Bug #108743 Equality propagation is disabled on utf8mb4_general_ci collation
Submitted: 11 Oct 2022 14:41 Modified: 12 Oct 2022 9:48
Reporter: Yukun Liang Email Updates:
Status: Won't fix Impact on me:
None 
Category:MySQL Server: Optimizer Severity:S5 (Performance)
Version: OS:Any
Assigned to: CPU Architecture:Any

[11 Oct 2022 14:41] Yukun Liang
Description:
In the patch for bug#9509, MySQL use MY_COLLATION_HANDLER::propagate to indicate whether the const value can be propagated(used in check_simple_equality). In this patch, my_collation_utf8_general_ci_handler(and some other collations) use my_propagate_complex as its propagate function, i.e. all utf8_general_ci const string value can't be propagated, so all equality propagate in equal predicate are disabled, like:
  SELECT count(*) from t1 join t2 on t1.col_char = t2.col_char where t1.col_char = 'abc';

But in the patch for bug#21698, MySQL add Item_field::subst_argument_checker to disable all string values substituted except the comparison predicate.

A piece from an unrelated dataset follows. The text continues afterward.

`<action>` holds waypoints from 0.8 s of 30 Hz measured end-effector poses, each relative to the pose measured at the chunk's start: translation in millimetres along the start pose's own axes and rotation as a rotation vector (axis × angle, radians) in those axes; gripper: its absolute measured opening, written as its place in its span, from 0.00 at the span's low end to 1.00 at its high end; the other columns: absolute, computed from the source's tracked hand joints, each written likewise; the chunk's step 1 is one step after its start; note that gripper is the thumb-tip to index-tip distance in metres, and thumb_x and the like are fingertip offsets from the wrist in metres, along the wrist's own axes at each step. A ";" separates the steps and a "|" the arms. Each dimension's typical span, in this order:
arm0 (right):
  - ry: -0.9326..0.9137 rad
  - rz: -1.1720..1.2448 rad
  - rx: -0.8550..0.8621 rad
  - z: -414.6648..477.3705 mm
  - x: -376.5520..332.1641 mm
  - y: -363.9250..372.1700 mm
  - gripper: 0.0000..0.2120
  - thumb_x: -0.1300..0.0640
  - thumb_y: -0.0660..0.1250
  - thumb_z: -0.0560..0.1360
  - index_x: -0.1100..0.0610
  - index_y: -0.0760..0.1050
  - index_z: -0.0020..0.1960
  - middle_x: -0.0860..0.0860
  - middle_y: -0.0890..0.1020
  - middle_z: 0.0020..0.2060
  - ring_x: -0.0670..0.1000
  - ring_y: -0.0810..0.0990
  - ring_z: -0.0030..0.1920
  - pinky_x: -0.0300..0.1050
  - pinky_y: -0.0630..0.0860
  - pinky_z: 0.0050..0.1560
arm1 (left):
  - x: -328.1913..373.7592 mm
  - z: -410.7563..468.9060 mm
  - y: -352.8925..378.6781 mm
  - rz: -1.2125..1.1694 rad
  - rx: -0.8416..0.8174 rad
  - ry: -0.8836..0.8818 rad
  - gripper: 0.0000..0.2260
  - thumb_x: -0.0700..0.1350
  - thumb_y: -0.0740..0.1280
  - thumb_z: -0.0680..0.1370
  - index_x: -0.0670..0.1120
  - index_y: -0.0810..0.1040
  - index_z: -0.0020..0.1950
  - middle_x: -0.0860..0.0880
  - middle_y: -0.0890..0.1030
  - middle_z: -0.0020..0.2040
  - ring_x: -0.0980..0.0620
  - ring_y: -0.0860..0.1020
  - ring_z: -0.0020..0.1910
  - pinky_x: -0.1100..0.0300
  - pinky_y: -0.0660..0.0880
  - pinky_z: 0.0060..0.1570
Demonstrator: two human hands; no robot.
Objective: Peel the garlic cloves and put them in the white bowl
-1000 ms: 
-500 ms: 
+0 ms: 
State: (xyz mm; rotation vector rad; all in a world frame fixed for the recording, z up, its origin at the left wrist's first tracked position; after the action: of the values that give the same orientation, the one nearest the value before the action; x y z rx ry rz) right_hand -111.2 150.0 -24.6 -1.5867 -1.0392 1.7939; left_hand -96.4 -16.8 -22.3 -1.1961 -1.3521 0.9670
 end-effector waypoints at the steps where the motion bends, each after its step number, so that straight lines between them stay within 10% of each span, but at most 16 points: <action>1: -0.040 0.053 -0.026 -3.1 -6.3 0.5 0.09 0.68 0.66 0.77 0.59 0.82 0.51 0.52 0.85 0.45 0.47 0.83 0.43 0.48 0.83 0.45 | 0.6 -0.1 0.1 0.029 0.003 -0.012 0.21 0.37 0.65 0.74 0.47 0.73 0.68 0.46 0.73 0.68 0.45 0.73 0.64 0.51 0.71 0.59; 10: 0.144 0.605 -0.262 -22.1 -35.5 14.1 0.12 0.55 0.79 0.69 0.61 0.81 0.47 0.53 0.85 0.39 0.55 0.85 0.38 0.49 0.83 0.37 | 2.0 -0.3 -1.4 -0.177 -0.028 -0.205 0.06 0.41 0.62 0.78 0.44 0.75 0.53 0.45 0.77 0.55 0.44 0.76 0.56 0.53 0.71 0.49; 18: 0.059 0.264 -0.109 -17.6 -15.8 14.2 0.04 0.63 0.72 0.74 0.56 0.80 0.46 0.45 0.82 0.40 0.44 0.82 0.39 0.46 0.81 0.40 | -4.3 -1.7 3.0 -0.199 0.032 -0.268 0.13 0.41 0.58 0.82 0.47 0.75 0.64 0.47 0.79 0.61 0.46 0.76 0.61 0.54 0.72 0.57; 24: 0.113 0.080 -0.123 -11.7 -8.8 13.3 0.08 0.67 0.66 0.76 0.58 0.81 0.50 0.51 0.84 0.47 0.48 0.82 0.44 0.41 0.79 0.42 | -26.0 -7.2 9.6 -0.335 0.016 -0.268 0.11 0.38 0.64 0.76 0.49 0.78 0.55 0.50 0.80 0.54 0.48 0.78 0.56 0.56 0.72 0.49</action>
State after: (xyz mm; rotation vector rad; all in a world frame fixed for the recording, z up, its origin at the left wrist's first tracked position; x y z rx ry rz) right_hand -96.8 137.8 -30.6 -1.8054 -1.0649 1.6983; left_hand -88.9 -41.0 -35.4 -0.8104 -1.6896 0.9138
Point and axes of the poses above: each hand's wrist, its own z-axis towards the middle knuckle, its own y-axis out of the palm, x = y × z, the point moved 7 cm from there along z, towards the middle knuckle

In fact, this patch also fixes the case in bug#9509 and can do equality propagate on equal predicate.

How to repeat:
create table t1 (s1 char(5) character set utf8mb4 collate utf8mb4_general_ci);
create table t2 (s1 char(5) character set utf8mb4 collate utf8mb4_general_ci);
insert into t1 values ('abc');
insert into t2 values ('abc');

explain format=tree select * from t1 join t2 on t1.s1 = t2.s1 where t1.s1 = 'abc';

This SQL should be rewritten to:
select * from t1, t2 where t1.s1 = 'abc' and t2.s1='abc';

Suggested fix:
all propagate function ptr of collation handler use my_propagate_simple (return true), this will enable equality propagation of all equal predicate, and the case in BUG#9509 will be fixed by item::subst_argument_checker
[12 Oct 2022 9:48] MySQL Verification Team
Hello Yukun Liang,

Thank you for the report and feedback.
Development confirmed that this is an expected behavior.
Quoting Dev's note as is:

====
The equality is propagated correctly for utf8mb4_0900_ai_ci in mysql
8.0:

mysql> explain format=tree select * from t1 join t2 on t1.s1 = t2.s1
where t1.s1 = 'abc'\G
*************************** 1. row ***************************
EXPLAIN: -> Inner hash join (no condition)  (cost=0.70 rows=1)
    -> Filter: (t2.s1 = 'abc')  (cost=0.35 rows=1)
        -> Table scan on t2  (cost=0.35 rows=1)
    -> Hash
        -> Filter: (t1.s1 = 'abc')  (cost=0.35 rows=1)
            -> Table scan on t1  (cost=0.35 rows=1)

1 row in set (0.00 sec)

Since
1) this has been like this for utf8mb4_general_ci since 2006 and
2) utf8mb4_0900_ai_ci is the default collation for utf8mb4 in mysql 8.0

======

Closing this as a won't fix.

regards,
Umesh